Depuis dimanche, 225 migrants sont ainsi bloqués côté mauritanien à Rosso, tandis que 102 autres ont pu rejoindre le territoire sénégalais, mais restent en situation d’incertitude. Malgré un document officiel transmis par l’ambassade de Guinée pour faciliter leur prise en charge, le Sénégal oppose un refus catégorique d’accueillir des migrants sans papiers valides. Le pays invoque sa lutte contre la fraude documentaire comme justification à cette décision.

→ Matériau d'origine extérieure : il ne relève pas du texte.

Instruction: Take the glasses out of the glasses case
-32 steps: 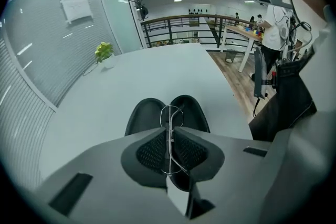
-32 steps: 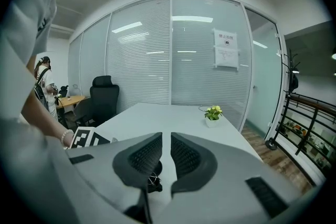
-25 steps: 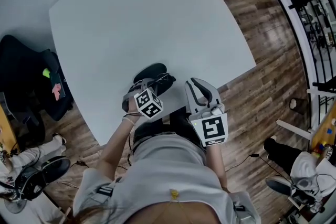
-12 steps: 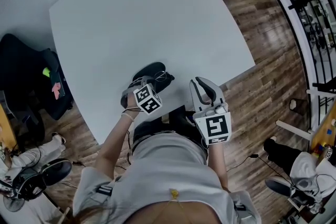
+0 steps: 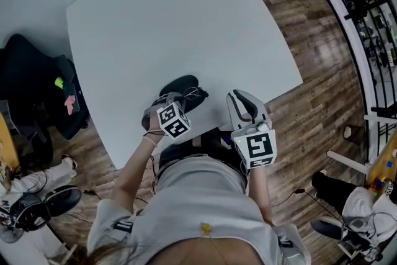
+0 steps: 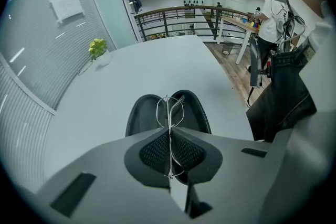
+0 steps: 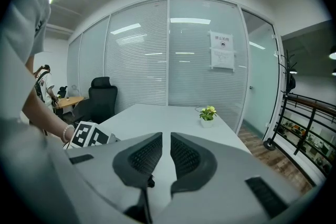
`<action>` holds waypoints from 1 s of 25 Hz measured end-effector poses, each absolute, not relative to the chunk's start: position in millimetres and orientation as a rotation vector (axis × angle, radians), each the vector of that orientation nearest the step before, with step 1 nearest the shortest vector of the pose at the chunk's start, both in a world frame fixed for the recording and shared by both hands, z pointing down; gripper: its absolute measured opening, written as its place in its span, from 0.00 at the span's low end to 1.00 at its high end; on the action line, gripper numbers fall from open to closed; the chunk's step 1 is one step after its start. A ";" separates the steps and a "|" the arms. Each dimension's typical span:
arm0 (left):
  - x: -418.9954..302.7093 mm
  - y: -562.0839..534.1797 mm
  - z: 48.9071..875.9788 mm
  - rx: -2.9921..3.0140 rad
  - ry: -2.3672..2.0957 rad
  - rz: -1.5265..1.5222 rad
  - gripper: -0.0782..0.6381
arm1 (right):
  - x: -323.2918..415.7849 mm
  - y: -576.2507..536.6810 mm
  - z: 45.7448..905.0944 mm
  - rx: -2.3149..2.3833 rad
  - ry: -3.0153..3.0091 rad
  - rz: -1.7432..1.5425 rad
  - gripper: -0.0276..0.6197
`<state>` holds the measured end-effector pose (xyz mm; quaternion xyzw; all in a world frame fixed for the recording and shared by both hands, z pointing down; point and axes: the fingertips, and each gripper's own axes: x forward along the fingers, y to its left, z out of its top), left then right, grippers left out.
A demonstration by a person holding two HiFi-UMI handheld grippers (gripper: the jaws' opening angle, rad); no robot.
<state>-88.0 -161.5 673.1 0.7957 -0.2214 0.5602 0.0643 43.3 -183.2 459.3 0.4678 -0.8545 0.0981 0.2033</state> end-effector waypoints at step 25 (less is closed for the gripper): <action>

Un différend administratif, aux conséquences humaines bien réelles. Le correspondant de Sahara Media rapporte qu’un nouveau groupe de 700 Guinéens, également expulsés de Nouakchott, est arrivé vendredi à Rosso, accentuant la pression sur une zone déjà débordée.

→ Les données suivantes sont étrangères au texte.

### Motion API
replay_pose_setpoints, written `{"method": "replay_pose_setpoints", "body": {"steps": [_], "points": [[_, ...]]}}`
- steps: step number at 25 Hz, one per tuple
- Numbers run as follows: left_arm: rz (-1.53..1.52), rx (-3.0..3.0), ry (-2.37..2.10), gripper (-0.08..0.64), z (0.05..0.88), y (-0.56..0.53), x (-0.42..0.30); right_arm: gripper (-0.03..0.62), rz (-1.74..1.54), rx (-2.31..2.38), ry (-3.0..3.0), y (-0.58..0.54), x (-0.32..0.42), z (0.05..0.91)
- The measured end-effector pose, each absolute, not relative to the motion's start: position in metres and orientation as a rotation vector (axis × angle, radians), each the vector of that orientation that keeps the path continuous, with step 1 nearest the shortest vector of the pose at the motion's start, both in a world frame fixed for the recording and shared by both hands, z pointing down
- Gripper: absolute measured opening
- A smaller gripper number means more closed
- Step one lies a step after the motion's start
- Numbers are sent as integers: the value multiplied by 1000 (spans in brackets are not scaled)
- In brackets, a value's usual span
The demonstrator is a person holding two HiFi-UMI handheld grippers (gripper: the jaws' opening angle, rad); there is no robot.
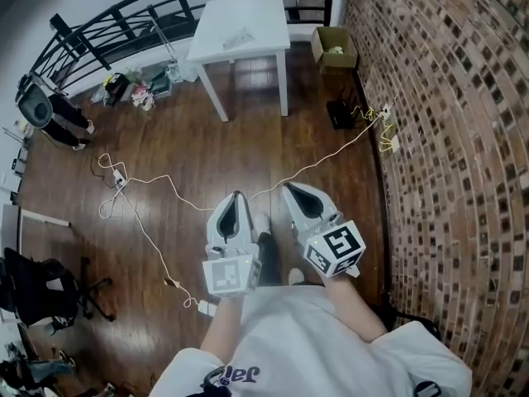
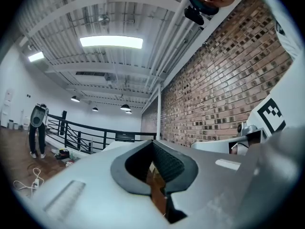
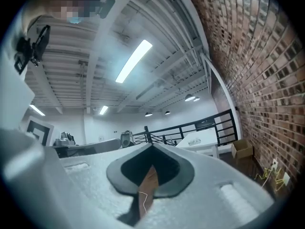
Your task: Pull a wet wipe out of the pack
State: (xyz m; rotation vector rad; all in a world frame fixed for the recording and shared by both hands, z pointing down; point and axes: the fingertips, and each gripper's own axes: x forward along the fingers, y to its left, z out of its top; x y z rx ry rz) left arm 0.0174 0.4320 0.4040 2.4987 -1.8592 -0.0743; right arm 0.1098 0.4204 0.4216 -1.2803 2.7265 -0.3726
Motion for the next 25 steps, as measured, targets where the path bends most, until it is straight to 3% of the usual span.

Face à l’inaction des États, la communauté guinéenne tente de pallier le vide. Des bus ont été loués pour transporter les compatriotes en souffrance, mais cette mobilisation ne suffit pas à résoudre un problème qui dépasse le simple cadre logistique : il est désormais diplomatique.
Alors que le Sénégal campe sur sa position, la Guinée reste silencieuse sur une éventuelle solution de rapatriement. En attendant, ce sont les migrants, souvent jeunes, sans ressources et vulnérables, qui paient le prix fort d’une discorde entre États voisins.